**EXERCISE DESCRIPTION**
Go through the data below and copy each line that includes "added".

[EXERCISE DATA Boundary: Start]

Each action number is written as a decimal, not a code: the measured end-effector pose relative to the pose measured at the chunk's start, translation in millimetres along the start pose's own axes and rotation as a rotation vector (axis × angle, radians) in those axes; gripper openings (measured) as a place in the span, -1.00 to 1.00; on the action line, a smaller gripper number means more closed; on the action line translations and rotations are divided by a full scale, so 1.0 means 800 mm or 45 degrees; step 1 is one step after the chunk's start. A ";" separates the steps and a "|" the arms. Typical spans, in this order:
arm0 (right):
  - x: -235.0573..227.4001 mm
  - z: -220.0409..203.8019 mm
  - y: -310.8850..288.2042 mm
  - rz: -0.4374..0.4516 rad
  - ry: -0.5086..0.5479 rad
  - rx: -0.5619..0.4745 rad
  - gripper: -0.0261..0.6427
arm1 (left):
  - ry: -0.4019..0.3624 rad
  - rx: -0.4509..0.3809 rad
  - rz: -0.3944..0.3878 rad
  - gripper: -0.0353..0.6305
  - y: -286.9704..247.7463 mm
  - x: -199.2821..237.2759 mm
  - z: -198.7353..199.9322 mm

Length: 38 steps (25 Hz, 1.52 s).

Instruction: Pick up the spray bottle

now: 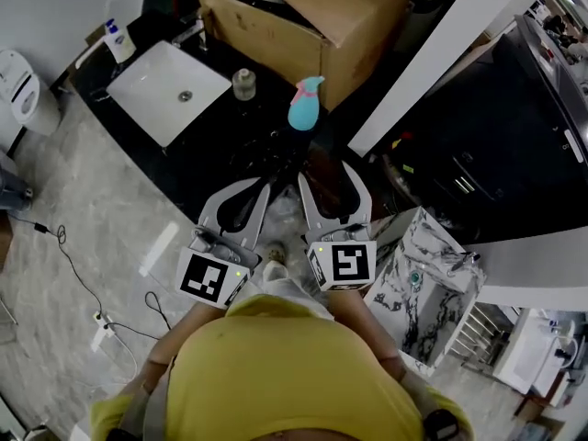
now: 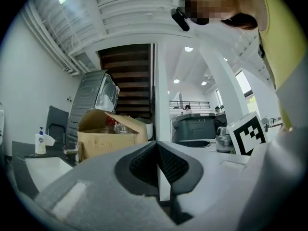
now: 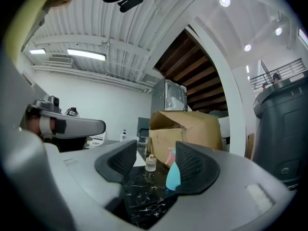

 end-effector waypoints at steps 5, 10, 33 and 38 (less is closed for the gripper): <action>-0.043 -0.021 -0.051 0.023 -0.018 0.065 -0.17 | -0.022 0.028 0.023 -0.89 -0.053 0.023 -0.010; -0.071 -0.047 -0.090 0.017 -0.002 0.133 -0.17 | -0.024 0.067 0.022 -0.89 -0.086 0.038 -0.023; -0.117 -0.154 -0.233 -0.072 0.005 0.407 -0.10 | 0.041 0.204 -0.094 -0.89 -0.168 0.113 -0.102; -0.120 -0.170 -0.256 -0.060 0.004 0.453 0.02 | 0.065 0.231 -0.090 -0.89 -0.177 0.126 -0.114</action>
Point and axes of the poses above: the fingertips, and each gripper's own axes: y backward along the fingers, x to its left, z out of its top, the point moved 9 cm from there along y, backward along the fingers, and after that the axes turned 8 degrees about -y, right-handed, at the moved point
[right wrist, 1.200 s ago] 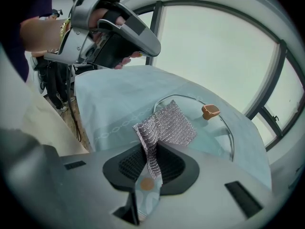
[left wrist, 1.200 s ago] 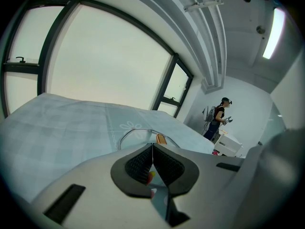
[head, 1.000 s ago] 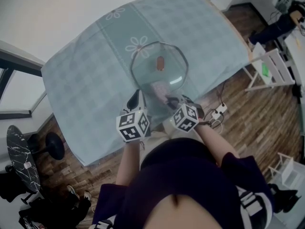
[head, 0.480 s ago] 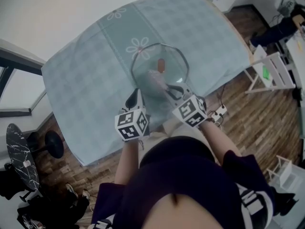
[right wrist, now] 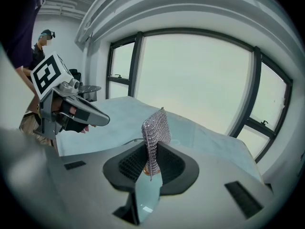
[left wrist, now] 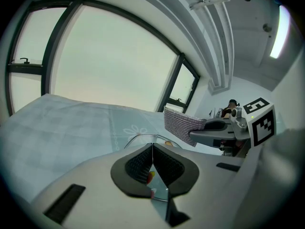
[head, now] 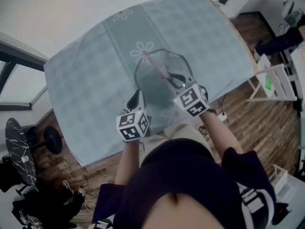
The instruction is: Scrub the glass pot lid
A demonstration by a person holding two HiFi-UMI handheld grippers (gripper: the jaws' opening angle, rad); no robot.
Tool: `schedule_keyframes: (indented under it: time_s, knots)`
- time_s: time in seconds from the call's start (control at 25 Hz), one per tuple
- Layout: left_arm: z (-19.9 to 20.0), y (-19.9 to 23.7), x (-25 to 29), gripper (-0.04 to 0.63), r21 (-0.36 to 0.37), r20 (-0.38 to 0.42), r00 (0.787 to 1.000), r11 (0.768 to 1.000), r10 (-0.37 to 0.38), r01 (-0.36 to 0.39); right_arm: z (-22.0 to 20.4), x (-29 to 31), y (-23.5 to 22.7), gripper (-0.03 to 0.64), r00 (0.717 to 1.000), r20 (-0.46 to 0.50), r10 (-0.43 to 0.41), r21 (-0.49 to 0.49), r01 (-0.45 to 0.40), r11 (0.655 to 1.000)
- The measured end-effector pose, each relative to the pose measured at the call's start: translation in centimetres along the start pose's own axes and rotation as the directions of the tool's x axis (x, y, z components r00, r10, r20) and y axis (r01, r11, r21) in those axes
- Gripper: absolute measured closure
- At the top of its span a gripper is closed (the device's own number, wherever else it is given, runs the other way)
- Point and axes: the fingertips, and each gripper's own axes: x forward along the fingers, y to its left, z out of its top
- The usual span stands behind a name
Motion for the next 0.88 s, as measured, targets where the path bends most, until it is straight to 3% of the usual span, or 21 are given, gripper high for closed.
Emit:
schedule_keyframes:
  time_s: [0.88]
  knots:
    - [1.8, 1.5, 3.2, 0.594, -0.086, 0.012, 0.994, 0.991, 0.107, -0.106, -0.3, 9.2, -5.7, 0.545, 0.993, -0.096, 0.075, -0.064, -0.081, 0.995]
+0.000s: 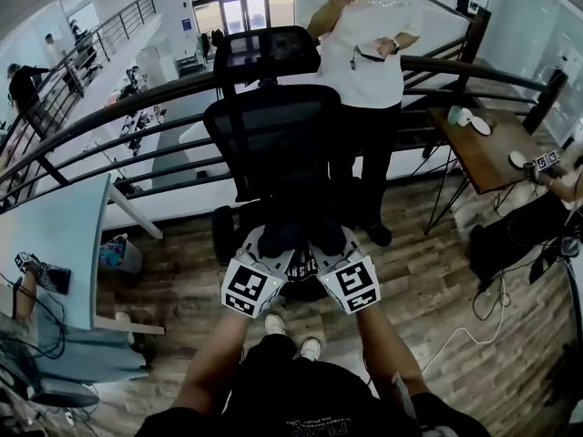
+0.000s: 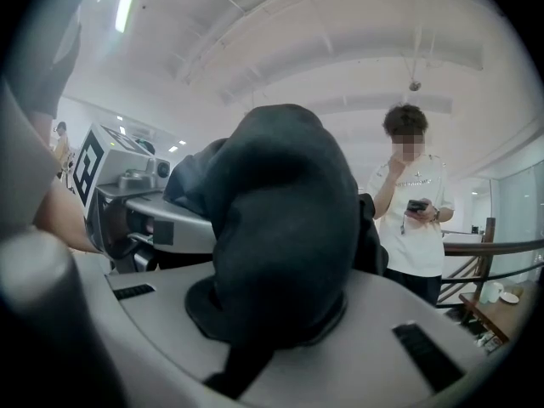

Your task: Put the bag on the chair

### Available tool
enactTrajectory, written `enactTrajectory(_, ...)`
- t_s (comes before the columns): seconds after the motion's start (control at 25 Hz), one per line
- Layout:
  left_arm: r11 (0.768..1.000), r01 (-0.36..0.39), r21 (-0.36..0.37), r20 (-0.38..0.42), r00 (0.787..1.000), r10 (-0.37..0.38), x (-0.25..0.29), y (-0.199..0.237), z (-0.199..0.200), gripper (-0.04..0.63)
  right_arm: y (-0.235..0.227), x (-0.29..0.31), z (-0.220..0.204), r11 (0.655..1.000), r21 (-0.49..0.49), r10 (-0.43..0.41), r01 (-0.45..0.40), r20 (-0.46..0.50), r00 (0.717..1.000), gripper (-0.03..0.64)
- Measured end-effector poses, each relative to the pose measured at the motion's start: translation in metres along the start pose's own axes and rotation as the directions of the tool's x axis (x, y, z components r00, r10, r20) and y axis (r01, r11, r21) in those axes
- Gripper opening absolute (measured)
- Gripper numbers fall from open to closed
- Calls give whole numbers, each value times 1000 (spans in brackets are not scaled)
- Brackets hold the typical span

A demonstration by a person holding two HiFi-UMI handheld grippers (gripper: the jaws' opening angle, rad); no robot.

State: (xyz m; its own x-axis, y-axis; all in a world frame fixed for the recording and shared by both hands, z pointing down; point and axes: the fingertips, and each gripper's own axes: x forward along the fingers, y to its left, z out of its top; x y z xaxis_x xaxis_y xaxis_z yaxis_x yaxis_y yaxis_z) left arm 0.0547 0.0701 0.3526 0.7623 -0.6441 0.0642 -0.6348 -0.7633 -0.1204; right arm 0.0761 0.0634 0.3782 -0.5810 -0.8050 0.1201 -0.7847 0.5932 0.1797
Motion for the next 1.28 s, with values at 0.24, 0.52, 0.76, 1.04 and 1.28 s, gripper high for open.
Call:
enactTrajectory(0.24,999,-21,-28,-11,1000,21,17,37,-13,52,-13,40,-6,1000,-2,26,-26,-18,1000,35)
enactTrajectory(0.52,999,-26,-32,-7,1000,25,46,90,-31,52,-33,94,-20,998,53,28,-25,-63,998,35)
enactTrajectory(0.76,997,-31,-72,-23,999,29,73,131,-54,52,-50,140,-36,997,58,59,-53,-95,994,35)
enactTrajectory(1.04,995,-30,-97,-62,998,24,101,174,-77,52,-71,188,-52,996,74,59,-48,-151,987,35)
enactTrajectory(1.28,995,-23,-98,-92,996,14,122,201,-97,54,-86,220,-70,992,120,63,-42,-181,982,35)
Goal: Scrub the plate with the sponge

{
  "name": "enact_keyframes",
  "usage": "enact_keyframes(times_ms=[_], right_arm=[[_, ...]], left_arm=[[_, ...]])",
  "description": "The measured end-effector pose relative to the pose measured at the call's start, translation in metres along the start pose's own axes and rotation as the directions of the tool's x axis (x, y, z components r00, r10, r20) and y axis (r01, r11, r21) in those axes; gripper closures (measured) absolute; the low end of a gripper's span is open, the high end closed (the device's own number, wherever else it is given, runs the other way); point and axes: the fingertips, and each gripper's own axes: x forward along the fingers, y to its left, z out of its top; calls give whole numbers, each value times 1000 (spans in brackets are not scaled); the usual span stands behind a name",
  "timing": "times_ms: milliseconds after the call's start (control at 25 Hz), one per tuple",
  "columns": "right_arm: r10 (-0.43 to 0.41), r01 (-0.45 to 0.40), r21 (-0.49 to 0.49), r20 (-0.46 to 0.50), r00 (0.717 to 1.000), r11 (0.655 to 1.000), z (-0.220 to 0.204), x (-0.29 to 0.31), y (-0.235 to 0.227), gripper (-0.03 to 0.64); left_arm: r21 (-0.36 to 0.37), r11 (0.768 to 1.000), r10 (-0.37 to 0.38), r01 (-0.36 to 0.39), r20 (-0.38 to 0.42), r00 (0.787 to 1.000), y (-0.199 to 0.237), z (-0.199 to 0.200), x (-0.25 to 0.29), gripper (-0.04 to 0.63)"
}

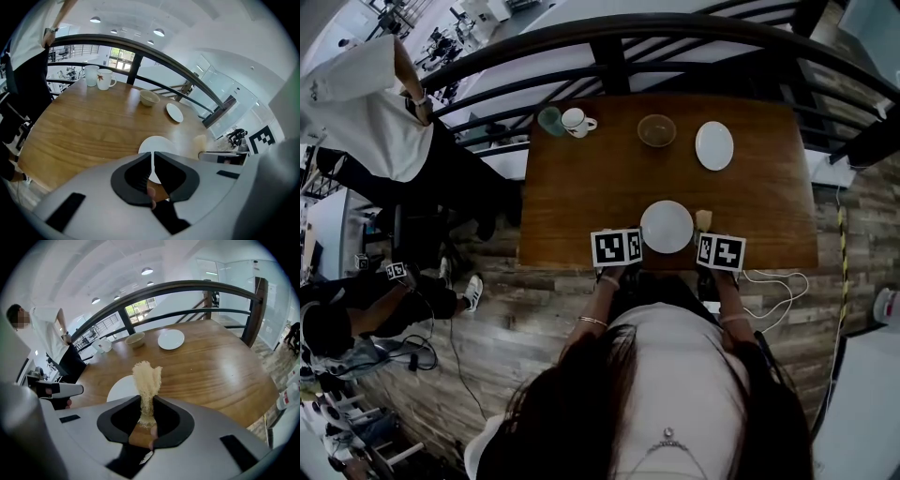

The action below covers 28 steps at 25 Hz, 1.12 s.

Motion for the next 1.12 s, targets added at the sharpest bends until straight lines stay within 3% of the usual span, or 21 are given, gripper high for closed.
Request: enact_keyframes(times_ms=[1120], right_arm=[[6, -6, 25, -23, 1000, 1000, -5, 3, -9, 525]], left_arm=[[-1, 999, -34, 34, -42, 999, -11, -6, 10, 568]])
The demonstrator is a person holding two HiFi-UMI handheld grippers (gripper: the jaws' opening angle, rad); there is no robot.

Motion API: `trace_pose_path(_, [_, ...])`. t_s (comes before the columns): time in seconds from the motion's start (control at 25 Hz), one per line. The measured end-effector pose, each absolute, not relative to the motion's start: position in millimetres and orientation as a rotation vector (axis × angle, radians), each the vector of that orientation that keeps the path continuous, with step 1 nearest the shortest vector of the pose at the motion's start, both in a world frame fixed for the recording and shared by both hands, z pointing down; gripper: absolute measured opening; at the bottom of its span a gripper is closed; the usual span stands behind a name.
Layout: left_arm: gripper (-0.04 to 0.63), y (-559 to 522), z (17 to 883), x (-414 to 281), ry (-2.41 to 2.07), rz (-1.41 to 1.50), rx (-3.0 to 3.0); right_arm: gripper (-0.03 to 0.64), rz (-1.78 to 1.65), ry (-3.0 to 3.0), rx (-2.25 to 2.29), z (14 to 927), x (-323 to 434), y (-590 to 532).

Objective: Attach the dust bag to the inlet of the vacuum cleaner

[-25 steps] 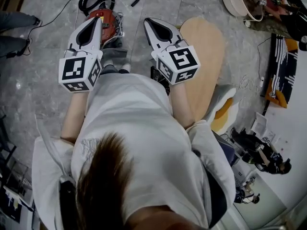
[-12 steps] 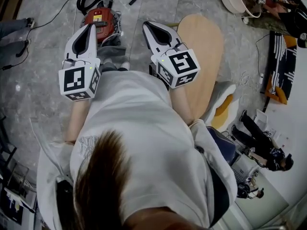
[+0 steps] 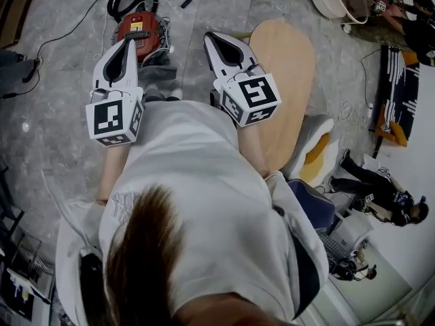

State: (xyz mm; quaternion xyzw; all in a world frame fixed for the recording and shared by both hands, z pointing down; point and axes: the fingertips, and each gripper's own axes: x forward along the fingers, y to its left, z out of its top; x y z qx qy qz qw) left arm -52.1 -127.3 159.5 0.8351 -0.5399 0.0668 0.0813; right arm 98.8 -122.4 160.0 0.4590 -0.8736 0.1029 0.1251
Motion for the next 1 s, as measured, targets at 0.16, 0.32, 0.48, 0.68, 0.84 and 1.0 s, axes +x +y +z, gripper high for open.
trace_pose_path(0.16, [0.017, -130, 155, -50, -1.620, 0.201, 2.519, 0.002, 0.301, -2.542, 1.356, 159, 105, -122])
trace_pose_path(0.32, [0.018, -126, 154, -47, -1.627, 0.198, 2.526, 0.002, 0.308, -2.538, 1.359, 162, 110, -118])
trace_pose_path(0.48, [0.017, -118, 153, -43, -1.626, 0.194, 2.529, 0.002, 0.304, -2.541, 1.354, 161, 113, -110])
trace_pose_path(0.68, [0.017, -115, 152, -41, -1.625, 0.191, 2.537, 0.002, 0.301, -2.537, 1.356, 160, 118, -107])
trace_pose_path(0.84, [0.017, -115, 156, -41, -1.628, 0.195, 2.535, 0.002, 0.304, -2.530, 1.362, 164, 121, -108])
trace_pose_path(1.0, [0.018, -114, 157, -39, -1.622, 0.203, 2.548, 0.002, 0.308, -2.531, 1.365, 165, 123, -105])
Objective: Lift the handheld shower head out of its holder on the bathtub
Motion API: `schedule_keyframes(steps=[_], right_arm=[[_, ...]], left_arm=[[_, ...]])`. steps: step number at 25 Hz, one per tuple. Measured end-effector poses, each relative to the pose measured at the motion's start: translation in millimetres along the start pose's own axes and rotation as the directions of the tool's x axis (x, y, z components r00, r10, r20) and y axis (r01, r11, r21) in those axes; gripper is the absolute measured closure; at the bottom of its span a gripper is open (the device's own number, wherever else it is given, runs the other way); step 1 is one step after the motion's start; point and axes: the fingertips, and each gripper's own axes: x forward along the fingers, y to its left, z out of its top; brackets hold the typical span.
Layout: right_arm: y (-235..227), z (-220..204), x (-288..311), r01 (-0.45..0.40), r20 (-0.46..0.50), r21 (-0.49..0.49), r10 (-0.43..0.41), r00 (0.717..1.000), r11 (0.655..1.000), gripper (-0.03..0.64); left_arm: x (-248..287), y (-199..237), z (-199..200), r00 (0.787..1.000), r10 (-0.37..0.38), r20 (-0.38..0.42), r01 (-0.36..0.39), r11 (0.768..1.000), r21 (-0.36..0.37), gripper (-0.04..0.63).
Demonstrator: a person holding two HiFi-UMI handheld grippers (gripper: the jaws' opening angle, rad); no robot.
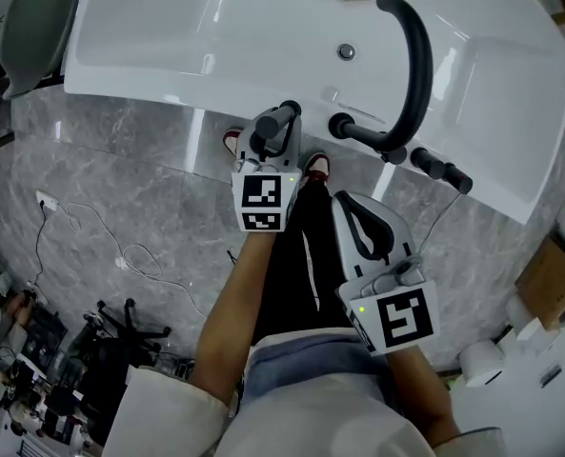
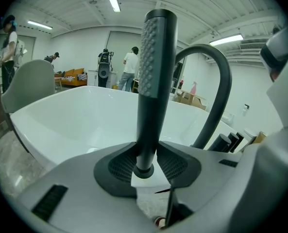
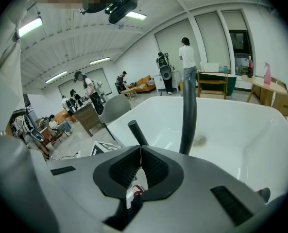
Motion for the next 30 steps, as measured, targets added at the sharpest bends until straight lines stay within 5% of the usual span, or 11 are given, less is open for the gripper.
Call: schedule_keyframes(steps=[30], right_arm=[[8,97,-114,-0.009,0.218,-0.047,0.019,0.976,0.999,0.597]], left_arm=[[-132,-58,120,0.993,-0.019,0.119,0.016,0.999,0.030,0.457]])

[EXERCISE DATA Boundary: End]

**EXERCISE ANSWER**
Motion for the next 1.12 s, targets added at the sharpest bends until straight lines stay within 3% of the usual span, or 21 are given, gripper high for closed.
Motion for the next 30 steps, as measured, targets added at the sharpest bends until straight lines stay within 5% of the usual span, or 11 are given, less is open for the gripper.

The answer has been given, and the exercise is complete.